-------- The data --------
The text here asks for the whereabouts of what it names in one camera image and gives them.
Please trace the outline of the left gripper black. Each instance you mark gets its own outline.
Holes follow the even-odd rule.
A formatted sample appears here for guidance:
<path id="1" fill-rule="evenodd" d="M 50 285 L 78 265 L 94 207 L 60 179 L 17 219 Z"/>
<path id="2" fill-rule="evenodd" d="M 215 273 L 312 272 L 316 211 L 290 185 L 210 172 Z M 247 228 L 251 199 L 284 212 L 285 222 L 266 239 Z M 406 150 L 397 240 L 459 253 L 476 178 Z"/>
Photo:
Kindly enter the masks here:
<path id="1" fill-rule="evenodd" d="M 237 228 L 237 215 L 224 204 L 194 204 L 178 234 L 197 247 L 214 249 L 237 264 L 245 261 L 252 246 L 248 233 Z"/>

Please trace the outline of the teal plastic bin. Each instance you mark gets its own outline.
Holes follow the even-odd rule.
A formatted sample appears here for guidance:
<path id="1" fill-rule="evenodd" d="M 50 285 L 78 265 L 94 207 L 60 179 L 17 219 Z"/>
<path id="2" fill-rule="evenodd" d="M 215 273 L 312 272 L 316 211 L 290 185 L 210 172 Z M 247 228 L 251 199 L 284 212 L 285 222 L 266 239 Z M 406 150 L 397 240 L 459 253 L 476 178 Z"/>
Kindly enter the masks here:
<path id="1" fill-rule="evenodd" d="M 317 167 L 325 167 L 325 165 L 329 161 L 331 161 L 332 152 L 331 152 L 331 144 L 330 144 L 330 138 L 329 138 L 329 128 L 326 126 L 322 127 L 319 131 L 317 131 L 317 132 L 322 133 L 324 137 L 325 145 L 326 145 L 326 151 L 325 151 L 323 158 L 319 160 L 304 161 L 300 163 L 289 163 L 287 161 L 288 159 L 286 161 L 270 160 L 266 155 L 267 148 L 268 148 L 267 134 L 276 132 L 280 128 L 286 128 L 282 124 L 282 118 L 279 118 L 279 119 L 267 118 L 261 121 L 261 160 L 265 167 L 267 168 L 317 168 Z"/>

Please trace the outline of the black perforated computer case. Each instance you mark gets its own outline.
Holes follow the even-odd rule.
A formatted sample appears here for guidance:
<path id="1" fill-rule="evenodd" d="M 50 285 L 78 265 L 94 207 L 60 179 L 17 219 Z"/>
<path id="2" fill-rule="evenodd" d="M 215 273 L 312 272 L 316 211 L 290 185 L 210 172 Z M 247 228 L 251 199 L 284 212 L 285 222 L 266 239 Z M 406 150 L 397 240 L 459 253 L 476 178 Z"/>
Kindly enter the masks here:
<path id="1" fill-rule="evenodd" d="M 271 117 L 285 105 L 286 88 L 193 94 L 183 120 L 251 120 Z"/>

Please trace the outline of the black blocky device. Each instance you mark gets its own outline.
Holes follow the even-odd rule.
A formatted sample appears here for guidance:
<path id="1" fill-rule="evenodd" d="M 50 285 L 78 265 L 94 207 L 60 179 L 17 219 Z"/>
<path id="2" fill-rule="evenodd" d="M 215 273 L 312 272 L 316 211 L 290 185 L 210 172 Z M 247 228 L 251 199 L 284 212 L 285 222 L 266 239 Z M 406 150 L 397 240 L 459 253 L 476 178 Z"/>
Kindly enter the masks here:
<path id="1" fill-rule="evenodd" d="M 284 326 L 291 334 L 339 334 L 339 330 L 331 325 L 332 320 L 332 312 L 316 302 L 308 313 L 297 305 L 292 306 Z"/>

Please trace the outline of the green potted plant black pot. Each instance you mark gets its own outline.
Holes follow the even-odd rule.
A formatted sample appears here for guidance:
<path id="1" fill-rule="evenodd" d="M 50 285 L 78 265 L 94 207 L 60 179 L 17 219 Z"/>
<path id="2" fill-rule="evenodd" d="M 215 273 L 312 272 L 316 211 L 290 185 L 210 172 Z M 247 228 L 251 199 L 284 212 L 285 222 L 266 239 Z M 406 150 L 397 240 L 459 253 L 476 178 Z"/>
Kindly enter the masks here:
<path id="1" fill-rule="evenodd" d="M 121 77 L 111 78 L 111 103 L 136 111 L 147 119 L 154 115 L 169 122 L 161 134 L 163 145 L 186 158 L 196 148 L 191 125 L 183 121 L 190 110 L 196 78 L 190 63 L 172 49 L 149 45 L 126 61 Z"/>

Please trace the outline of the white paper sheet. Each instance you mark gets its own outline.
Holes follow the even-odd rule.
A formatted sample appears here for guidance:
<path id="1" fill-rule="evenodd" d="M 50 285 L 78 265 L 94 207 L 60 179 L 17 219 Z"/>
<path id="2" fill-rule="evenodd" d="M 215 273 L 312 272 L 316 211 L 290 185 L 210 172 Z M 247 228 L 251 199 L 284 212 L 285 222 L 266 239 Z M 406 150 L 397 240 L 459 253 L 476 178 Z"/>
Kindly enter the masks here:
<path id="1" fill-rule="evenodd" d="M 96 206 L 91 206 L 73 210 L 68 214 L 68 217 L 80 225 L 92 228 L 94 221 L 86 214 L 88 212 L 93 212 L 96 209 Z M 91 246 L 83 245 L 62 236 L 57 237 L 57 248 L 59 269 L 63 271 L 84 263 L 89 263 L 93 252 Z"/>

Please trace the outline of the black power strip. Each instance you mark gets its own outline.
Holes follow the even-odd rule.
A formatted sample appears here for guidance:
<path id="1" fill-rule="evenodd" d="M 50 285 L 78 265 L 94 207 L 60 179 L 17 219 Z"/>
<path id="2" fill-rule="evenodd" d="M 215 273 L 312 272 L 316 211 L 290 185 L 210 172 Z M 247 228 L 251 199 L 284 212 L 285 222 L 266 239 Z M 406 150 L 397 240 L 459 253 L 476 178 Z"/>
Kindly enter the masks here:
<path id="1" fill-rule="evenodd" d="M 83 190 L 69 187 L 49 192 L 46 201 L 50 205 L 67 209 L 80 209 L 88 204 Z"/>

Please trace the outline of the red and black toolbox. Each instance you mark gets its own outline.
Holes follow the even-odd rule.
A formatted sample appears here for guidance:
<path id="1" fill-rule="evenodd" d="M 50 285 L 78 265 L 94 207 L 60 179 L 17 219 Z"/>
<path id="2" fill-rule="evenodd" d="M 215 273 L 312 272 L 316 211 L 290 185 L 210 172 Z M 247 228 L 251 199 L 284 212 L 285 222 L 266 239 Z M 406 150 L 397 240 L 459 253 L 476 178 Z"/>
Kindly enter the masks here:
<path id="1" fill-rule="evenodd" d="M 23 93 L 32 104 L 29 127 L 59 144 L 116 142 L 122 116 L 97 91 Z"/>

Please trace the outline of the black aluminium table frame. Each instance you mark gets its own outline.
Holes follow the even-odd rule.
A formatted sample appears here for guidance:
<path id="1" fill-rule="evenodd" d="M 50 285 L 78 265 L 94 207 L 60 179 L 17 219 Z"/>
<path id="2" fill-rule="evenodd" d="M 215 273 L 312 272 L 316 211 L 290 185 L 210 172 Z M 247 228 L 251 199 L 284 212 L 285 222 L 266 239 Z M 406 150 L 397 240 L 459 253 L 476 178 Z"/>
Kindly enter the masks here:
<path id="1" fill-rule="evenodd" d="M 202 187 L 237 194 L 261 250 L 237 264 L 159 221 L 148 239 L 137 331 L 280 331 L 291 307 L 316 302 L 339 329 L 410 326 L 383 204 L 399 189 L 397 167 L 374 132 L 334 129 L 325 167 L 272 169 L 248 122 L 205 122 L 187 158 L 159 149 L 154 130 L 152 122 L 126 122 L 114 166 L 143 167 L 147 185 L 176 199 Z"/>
--------
> Exercise objective: Give the material above back in full, exactly as written.

> Response:
The text here asks for the whereabouts of what it names in one camera image and gives them.
Please trace the outline of the left gripper black. Each instance you mark gets its own outline.
Holes follow the even-odd rule.
A formatted sample appears here for guidance:
<path id="1" fill-rule="evenodd" d="M 50 285 L 78 265 L 94 207 L 60 179 L 17 219 Z"/>
<path id="2" fill-rule="evenodd" d="M 215 273 L 312 272 L 316 211 L 290 185 L 210 172 Z M 247 228 L 251 199 L 284 212 L 285 222 L 266 239 Z M 406 150 L 397 240 L 459 253 L 476 178 Z"/>
Photo:
Kindly enter the masks here:
<path id="1" fill-rule="evenodd" d="M 237 228 L 237 215 L 224 204 L 194 204 L 178 234 L 197 247 L 214 249 L 237 264 L 245 261 L 252 246 L 248 233 Z"/>

Please trace the outline of the teal plastic bin. Each instance you mark gets its own outline.
Holes follow the even-odd rule.
A formatted sample appears here for guidance:
<path id="1" fill-rule="evenodd" d="M 50 285 L 78 265 L 94 207 L 60 179 L 17 219 Z"/>
<path id="2" fill-rule="evenodd" d="M 215 273 L 312 272 L 316 211 L 290 185 L 210 172 Z M 247 228 L 251 199 L 284 212 L 285 222 L 266 239 Z M 406 150 L 397 240 L 459 253 L 476 178 Z"/>
Kindly enter the masks here:
<path id="1" fill-rule="evenodd" d="M 317 167 L 325 167 L 325 165 L 329 161 L 331 161 L 332 152 L 331 152 L 331 144 L 330 144 L 330 138 L 329 138 L 329 128 L 326 126 L 322 127 L 319 131 L 317 131 L 317 132 L 322 133 L 324 137 L 325 145 L 326 145 L 326 151 L 325 151 L 323 158 L 319 160 L 304 161 L 300 163 L 289 163 L 287 161 L 288 159 L 286 161 L 270 160 L 266 155 L 267 148 L 268 148 L 267 134 L 276 132 L 280 128 L 286 128 L 282 124 L 282 118 L 279 118 L 279 119 L 267 118 L 261 121 L 261 160 L 265 167 L 267 168 L 317 168 Z"/>

Please trace the outline of the black perforated computer case. Each instance you mark gets its own outline.
Holes follow the even-odd rule.
A formatted sample appears here for guidance:
<path id="1" fill-rule="evenodd" d="M 50 285 L 78 265 L 94 207 L 60 179 L 17 219 Z"/>
<path id="2" fill-rule="evenodd" d="M 215 273 L 312 272 L 316 211 L 290 185 L 210 172 Z M 247 228 L 251 199 L 284 212 L 285 222 L 266 239 Z M 406 150 L 397 240 L 459 253 L 476 178 Z"/>
Kindly enter the masks here:
<path id="1" fill-rule="evenodd" d="M 271 117 L 285 105 L 286 88 L 193 94 L 183 120 L 251 120 Z"/>

Please trace the outline of the black blocky device. Each instance you mark gets its own outline.
Holes follow the even-odd rule.
A formatted sample appears here for guidance:
<path id="1" fill-rule="evenodd" d="M 50 285 L 78 265 L 94 207 L 60 179 L 17 219 Z"/>
<path id="2" fill-rule="evenodd" d="M 215 273 L 312 272 L 316 211 L 290 185 L 210 172 Z M 247 228 L 251 199 L 284 212 L 285 222 L 266 239 Z M 406 150 L 397 240 L 459 253 L 476 178 Z"/>
Kindly enter the masks here:
<path id="1" fill-rule="evenodd" d="M 284 326 L 291 334 L 339 334 L 339 330 L 331 325 L 332 320 L 332 312 L 316 302 L 308 313 L 297 305 L 292 306 Z"/>

Please trace the outline of the green potted plant black pot. Each instance you mark gets its own outline.
Holes follow the even-odd rule.
A formatted sample appears here for guidance:
<path id="1" fill-rule="evenodd" d="M 50 285 L 78 265 L 94 207 L 60 179 L 17 219 Z"/>
<path id="2" fill-rule="evenodd" d="M 215 273 L 312 272 L 316 211 L 290 185 L 210 172 Z M 247 228 L 251 199 L 284 212 L 285 222 L 266 239 Z M 406 150 L 397 240 L 459 253 L 476 178 Z"/>
Kindly enter the masks here:
<path id="1" fill-rule="evenodd" d="M 121 77 L 111 78 L 111 103 L 136 111 L 147 119 L 154 115 L 169 122 L 161 134 L 163 145 L 186 158 L 196 148 L 191 125 L 183 121 L 190 110 L 196 78 L 190 63 L 172 49 L 149 45 L 126 61 Z"/>

Please trace the outline of the white paper sheet. Each instance you mark gets its own outline.
Holes follow the even-odd rule.
A formatted sample appears here for guidance:
<path id="1" fill-rule="evenodd" d="M 50 285 L 78 265 L 94 207 L 60 179 L 17 219 Z"/>
<path id="2" fill-rule="evenodd" d="M 215 273 L 312 272 L 316 211 L 290 185 L 210 172 Z M 247 228 L 251 199 L 284 212 L 285 222 L 266 239 Z M 406 150 L 397 240 L 459 253 L 476 178 Z"/>
Kindly enter the masks here:
<path id="1" fill-rule="evenodd" d="M 96 206 L 91 206 L 73 210 L 68 214 L 68 217 L 80 225 L 92 228 L 94 221 L 86 214 L 88 212 L 93 212 L 96 209 Z M 91 246 L 83 245 L 62 236 L 57 237 L 57 248 L 59 269 L 63 271 L 84 263 L 89 263 L 93 252 Z"/>

Please trace the outline of the black power strip. Each instance you mark gets its own outline.
Holes follow the even-odd rule.
A formatted sample appears here for guidance:
<path id="1" fill-rule="evenodd" d="M 50 285 L 78 265 L 94 207 L 60 179 L 17 219 Z"/>
<path id="2" fill-rule="evenodd" d="M 215 273 L 312 272 L 316 211 L 290 185 L 210 172 Z M 247 228 L 251 199 L 284 212 L 285 222 L 266 239 Z M 406 150 L 397 240 L 459 253 L 476 178 Z"/>
Kindly enter the masks here:
<path id="1" fill-rule="evenodd" d="M 83 190 L 69 187 L 49 192 L 46 201 L 50 205 L 67 209 L 80 209 L 88 204 Z"/>

Please trace the outline of the red and black toolbox. Each instance you mark gets its own outline.
Holes follow the even-odd rule.
A formatted sample appears here for guidance:
<path id="1" fill-rule="evenodd" d="M 50 285 L 78 265 L 94 207 L 60 179 L 17 219 Z"/>
<path id="2" fill-rule="evenodd" d="M 215 273 L 312 272 L 316 211 L 290 185 L 210 172 Z M 247 228 L 251 199 L 284 212 L 285 222 L 266 239 Z M 406 150 L 397 240 L 459 253 L 476 178 Z"/>
Kindly enter the masks here:
<path id="1" fill-rule="evenodd" d="M 23 93 L 32 104 L 29 127 L 59 144 L 116 142 L 122 116 L 97 91 Z"/>

Please trace the outline of the black aluminium table frame. Each instance you mark gets its own outline.
Holes follow the even-odd rule.
A formatted sample appears here for guidance:
<path id="1" fill-rule="evenodd" d="M 50 285 L 78 265 L 94 207 L 60 179 L 17 219 Z"/>
<path id="2" fill-rule="evenodd" d="M 215 273 L 312 272 L 316 211 L 290 185 L 210 172 Z M 247 228 L 251 199 L 284 212 L 285 222 L 266 239 Z M 406 150 L 397 240 L 459 253 L 476 178 Z"/>
Kindly enter the masks here:
<path id="1" fill-rule="evenodd" d="M 202 187 L 237 194 L 261 250 L 237 264 L 159 221 L 148 239 L 137 331 L 280 331 L 291 307 L 316 302 L 339 329 L 410 326 L 383 204 L 399 189 L 397 167 L 374 132 L 334 129 L 325 167 L 272 169 L 248 122 L 205 122 L 187 158 L 159 149 L 154 130 L 152 122 L 126 122 L 114 166 L 143 167 L 147 185 L 176 199 Z"/>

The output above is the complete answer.